El imperio: última carta de la burguesía apátrida

La burguesía apátrida está desesperada por recapturar el poder. Por la vía electoral no tiene vida. En ese terreno, lo que le espera es tremenda derrota. Tampoco tiene muchas oportunidades por la vía de la desestabilización interna a través de manifestaciones, paros, motines, trancas, protestas, saboteos encubiertos o artificiales mini-crisis militares. Para que estas “formas de lucha” no caigan al vacio producto de su desconexión con la realidad, se necesita la pre-existencia de una crisis social y económica, o de una extrema debilidad política, o de ambas. Nada más alejado de la realidad de un país surcado por vías férreas funcionando o en construcción; dotado de políticas de seguridad social que nos tocan a todos y todas; signado por la construcción masiva de viviendas para el pueblo que antes sobrevivía al borde de barrancos; por centros de salud bien dotados, escuelas, liceos y universidades. Amén de la siembra por todos lados de fábricas e industrias que hacen más que factible el país potencia-buena que soñamos junto a Alí Primera, ésta y otras generaciones. Rematado políticamente por un enorme respaldo internacional, incluso de países que en otros escenarios se alinean con los intereses del imperio. Y por una estabilidad política basada en un liderazgo intacto en su credibilidad.

La última carta de la burguesía apátrida se encuentra afuera. Y no es que nunca hayan apelado a ésta. El imperio siempre ha sido su principal sostén. El imperio la arrulló, la mimó y amamantó (con la leche robada de nuestro suelo y sub-suelo) para que creciera y alcanzara su adultez. Esta burguesía, hija bastarda del imperio, necesita de nuevo de su protector de siempre, pues no tiene fuerza propia suficiente para impedir su salida de la historia por la puerta trasera.

Debemos entonces prepararnos para un escenario posible, caracterizado por la arremetida imperial con énfasis en el terreno económico buscando minar las bases materiales de la actual felicidad del pueblo venezolano. De nuestro lado, deberán asumirse con prioridad de urgencia todas las medidas que profundicen y resguarden nuestra independencia: en el comercio internacional; en cuanto a nuestros fondos y activos en el extranjero; en relación a la tecnología industrial, médica y en otras áreas sensibles; con respecto a la producción de alimentos y demás productos de primera necesidad. Y sobre todo hacer énfasis en los aspectos culturales que refuercen la consolidación de una identidad nacional a prueba de divisiones por motivos sectarios. Los imperialistas gringos, como buenos herederos del imperio británico, son expertos en dividir los pueblos por causas religiosas, étnicas, gremiales, tribales, burocráticas, etc. (cuidado con la ingenuidad –a veces no tanto- de pretender darle prioridad a la elección de gobernadores sobre la elección presidencial). La ofensiva imperial vendrá, por supuesto, acompañada de su paralela y feroz versión mediática.

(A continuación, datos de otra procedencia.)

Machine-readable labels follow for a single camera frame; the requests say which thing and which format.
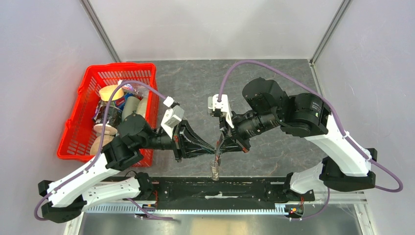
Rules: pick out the grey green bottle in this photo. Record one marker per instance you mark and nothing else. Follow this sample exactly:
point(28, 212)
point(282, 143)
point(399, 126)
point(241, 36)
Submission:
point(130, 106)

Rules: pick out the cream bottle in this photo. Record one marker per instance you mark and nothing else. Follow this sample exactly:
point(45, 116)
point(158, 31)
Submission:
point(142, 107)

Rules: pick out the yellow lid dark jar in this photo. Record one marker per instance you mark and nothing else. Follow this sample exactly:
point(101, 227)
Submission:
point(108, 111)

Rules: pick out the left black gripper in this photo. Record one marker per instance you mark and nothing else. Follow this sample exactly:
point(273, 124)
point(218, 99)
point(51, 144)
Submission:
point(184, 129)

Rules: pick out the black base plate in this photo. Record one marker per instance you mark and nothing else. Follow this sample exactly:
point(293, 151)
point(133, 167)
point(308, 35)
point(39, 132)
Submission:
point(226, 193)

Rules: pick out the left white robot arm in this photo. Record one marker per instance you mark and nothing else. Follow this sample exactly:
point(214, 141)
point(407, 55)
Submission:
point(67, 198)

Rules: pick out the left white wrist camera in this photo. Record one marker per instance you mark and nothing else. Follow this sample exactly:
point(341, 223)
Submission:
point(172, 116)

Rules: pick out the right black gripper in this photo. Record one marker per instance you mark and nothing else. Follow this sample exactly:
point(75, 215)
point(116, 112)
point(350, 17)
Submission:
point(240, 144)

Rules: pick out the grey red key holder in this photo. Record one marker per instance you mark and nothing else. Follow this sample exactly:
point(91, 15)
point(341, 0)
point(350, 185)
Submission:
point(215, 164)

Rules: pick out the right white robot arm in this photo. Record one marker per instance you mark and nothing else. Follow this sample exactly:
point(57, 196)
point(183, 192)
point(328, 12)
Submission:
point(345, 168)

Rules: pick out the wooden spool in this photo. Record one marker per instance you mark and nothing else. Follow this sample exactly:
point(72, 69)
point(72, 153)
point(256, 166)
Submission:
point(95, 146)

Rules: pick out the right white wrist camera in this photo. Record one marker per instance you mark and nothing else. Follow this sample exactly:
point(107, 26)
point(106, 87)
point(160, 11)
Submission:
point(216, 108)

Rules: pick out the white slotted cable duct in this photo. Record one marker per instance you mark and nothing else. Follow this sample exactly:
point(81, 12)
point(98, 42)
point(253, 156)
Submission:
point(129, 208)

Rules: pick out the clear plastic bottle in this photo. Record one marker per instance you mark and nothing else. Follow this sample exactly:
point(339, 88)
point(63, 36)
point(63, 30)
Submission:
point(137, 90)

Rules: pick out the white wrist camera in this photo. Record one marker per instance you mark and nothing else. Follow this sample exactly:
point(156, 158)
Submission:
point(216, 108)
point(172, 116)

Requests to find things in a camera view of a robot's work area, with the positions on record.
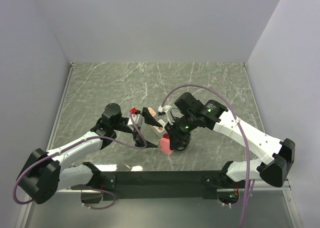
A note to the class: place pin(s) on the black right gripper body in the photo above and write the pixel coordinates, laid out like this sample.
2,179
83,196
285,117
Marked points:
181,128

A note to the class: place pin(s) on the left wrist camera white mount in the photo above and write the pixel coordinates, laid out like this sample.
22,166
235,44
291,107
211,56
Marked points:
135,117

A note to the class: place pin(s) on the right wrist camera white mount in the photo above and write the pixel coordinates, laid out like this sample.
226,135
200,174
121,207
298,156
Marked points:
166,110

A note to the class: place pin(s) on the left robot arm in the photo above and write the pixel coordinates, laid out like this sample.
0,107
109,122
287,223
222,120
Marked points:
46,172

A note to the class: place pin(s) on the pink cube socket adapter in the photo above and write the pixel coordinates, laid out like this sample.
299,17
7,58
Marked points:
152,112

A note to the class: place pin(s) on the pink plug adapter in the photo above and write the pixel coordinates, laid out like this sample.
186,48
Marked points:
164,144

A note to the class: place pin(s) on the white cube socket adapter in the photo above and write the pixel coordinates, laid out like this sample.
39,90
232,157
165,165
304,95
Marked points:
160,131

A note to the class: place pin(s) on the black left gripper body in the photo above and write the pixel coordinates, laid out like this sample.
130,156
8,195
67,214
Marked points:
120,126

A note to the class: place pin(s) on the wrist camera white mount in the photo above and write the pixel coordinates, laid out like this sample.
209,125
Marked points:
166,110
135,117

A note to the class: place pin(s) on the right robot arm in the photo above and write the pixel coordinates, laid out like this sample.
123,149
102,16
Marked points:
274,157

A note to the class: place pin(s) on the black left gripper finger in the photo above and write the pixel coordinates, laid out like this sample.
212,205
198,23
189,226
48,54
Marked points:
148,144
148,119

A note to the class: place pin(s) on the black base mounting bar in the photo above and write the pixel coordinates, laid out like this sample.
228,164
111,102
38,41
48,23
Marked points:
165,184

Tenemos muchas fortalezas que dificultan o disuaden al enemigo de ciertas acciones. Pero la desesperación es mala consejera. Nunca debemos esperar del imperio y sus lacayos un proceder basado en la lógica racional. De ser así no se hubieran atrevido a lanzar dos bombas atómicas sobre ciudades japonesas indefensas.

En estos días, un ex-embajador yanqui recomendaba a su patrón tomar la ruta antes descrita señalando específicamente algunas áreas. Así que nuestra preocupación (y ocupación) no debería sólo centrarse en el 7-O y el llamado Plan B del majunche y sus secuaces. Es absolutamente previsible que el próximo gobierno del pueblo y del Comandante Chávez, sea hostigado por el imperio como nunca antes lo había sido. Claro, primero lo primero. A votar masivamente el 7-O y a defender la decisión del pueblo. Pero los revolucionarios y las revolucionarias estamos obligados a poner un ojo en cada paso que damos, y otro ojo más adelante en el horizonte.

Se trata de un nuevo escenario de confrontación donde lo internacional tomará prevalencia. De esta manera espera el imperio darle algún oxígeno a sus asfixiadas marionetas para que éstas puedan activar con posibilidad de éxito sus planes desestabilizadores de siempre.

Es nuestro próximo desafío. Pero igual venceremos y seguiremos invictos hasta la victoria final: el socialismo bolivariano.

INDEPENDENCIA Y PATRIA SOCIALISTA. VIVEREMOS Y VENCEREMOS.